### Task description
Set the records down again in full, with every word kept.

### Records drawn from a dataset
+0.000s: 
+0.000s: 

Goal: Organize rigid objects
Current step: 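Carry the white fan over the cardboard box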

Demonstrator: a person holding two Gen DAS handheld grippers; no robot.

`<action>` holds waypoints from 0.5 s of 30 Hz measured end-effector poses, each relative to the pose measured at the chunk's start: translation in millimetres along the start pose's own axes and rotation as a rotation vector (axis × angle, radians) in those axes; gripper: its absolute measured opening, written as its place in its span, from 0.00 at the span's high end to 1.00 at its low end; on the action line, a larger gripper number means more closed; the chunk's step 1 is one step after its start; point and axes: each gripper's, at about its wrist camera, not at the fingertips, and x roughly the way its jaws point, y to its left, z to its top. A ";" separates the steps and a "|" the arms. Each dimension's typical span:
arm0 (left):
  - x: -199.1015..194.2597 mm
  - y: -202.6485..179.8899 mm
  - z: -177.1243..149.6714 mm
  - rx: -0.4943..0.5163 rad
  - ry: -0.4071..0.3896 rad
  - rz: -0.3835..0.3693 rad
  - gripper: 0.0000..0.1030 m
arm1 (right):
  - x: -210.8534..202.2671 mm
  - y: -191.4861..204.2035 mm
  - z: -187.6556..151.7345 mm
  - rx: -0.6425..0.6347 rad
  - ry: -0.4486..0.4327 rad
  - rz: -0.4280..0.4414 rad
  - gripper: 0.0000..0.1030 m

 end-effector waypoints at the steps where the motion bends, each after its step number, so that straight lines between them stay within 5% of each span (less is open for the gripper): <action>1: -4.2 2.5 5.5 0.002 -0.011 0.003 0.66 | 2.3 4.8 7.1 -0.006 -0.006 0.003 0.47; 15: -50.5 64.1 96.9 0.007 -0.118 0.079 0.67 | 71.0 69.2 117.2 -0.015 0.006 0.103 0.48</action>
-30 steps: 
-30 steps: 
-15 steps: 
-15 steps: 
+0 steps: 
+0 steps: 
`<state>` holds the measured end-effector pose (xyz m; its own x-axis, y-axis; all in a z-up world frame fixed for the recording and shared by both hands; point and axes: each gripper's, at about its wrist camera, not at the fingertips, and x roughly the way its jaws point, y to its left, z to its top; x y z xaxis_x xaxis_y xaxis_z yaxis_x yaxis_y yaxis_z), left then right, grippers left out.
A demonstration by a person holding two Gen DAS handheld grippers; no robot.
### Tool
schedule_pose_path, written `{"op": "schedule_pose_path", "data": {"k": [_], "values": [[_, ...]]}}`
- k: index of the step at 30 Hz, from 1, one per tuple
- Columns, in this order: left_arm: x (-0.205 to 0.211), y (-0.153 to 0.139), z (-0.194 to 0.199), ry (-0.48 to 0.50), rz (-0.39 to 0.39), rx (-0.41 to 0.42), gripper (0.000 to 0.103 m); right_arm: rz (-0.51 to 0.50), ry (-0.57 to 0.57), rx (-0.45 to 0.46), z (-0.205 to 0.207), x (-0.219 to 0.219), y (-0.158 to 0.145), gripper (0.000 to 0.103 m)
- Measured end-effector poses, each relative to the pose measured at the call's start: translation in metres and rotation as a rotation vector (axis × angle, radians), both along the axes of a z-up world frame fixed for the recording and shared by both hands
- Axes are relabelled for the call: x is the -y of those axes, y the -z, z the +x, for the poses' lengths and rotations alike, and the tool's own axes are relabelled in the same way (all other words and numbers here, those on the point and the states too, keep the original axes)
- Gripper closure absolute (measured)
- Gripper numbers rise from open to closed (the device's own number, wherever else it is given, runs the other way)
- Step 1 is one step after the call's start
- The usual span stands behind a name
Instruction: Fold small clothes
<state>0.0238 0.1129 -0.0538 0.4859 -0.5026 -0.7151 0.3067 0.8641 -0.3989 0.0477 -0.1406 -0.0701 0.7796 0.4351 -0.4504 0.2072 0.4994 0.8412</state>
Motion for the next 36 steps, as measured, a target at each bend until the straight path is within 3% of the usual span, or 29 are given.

### Answer
+0.000s: 
+0.000s: 

Goal: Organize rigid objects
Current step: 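Carry the white fan over the cardboard box
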
Demonstrator: a person holding two Gen DAS handheld grippers; no robot.

`<action>` holds waypoints from 0.5 s of 30 Hz measured end-effector poses, each relative to the pose measured at the chunk's start: translation in millimetres along the start pose's own axes and rotation as a rotation vector (axis × angle, radians) in those axes; gripper: its absolute measured opening, written as its place in its span, from 0.00 at the span's high end to 1.00 at its low end; on the action line, a larger gripper number means more closed; the chunk's step 1 is one step after its start; point and axes: each gripper's, at about its wrist camera, not at the fingertips, and x roughly the way its jaws point, y to its left, z to its top. A ";" separates the steps and a "|" the arms. Each dimension's typical span:
arm0 (left):
  - x: -199.1015..194.2597 mm
  - y: -202.6485..179.8899 mm
  - z: -177.1243..149.6714 mm
  - rx: -0.4943..0.5163 rad
  - ry: -0.4071..0.3896 rad
  - rz: -0.3835..0.3693 rad
  - gripper: 0.0000..0.1030 m
arm1 (right):
  - x: -210.8534..202.2671 mm
  - y: -191.4861..204.2035 mm
  - z: -187.6556..151.7345 mm
  - rx: -0.6425..0.6347 rad
  - ry: -0.4486..0.4327 rad
  - rz: -0.4280..0.4414 rad
  - gripper: 0.0000..0.1030 m

 end-effector waypoints at the steps where the motion bends, each after its step number, so that straight lines between them stay within 5% of each span (less is open for the gripper): <action>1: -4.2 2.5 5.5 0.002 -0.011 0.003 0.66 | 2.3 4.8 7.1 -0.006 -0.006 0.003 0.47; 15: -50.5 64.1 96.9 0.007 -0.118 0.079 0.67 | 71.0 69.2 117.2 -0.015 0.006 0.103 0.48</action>
-30 steps: 
-30 steps: 
-15 steps: 
-15 steps: 
+0 steps: 
+0 steps: 
`<state>` holds the measured end-effector pose (xyz m; its own x-axis, y-axis; all in a z-up world frame fixed for the recording and shared by both hands; point and axes: each gripper's, at about its wrist camera, not at the fingertips, and x roughly the way its jaws point, y to its left, z to its top; x y z xaxis_x xaxis_y xaxis_z yaxis_x yaxis_y yaxis_z), left then right, grippers left out.
A demonstration by a person holding two Gen DAS handheld grippers; no robot.
### Tool
schedule_pose_path, written `{"op": "schedule_pose_path", "data": {"k": [_], "values": [[_, ...]]}}`
- k: index of the step at 30 Hz, from 1, one per tuple
- Columns, in this order: left_arm: x (-0.205 to 0.211), y (-0.153 to 0.139), z (-0.194 to 0.199), ry (-0.48 to 0.50), rz (-0.39 to 0.39), rx (-0.41 to 0.42), gripper (0.000 to 0.103 m); right_arm: rz (-0.51 to 0.50), ry (-0.57 to 0.57), rx (-0.45 to 0.46), z (-0.205 to 0.207), x (-0.219 to 0.219), y (-0.158 to 0.145), gripper (0.000 to 0.103 m)
- Measured end-effector poses, each relative to the pose measured at the call's start: translation in metres and rotation as a rotation vector (axis × angle, radians), both along the axes of a z-up world frame fixed for the recording and shared by both hands
- Axes are relabelled for the call: x is the -y of those axes, y the -z, z the +x, for the poses' lengths and rotations alike, and the tool's own axes are relabelled in the same way (all other words and numbers here, those on the point and the states too, keep the original axes)
- Gripper closure absolute (measured)
- Gripper numbers rise from open to closed (the device's own number, wherever else it is given, runs the other way)
- Step 1 is one step after the call's start
- The usual span stands behind a name
Instruction: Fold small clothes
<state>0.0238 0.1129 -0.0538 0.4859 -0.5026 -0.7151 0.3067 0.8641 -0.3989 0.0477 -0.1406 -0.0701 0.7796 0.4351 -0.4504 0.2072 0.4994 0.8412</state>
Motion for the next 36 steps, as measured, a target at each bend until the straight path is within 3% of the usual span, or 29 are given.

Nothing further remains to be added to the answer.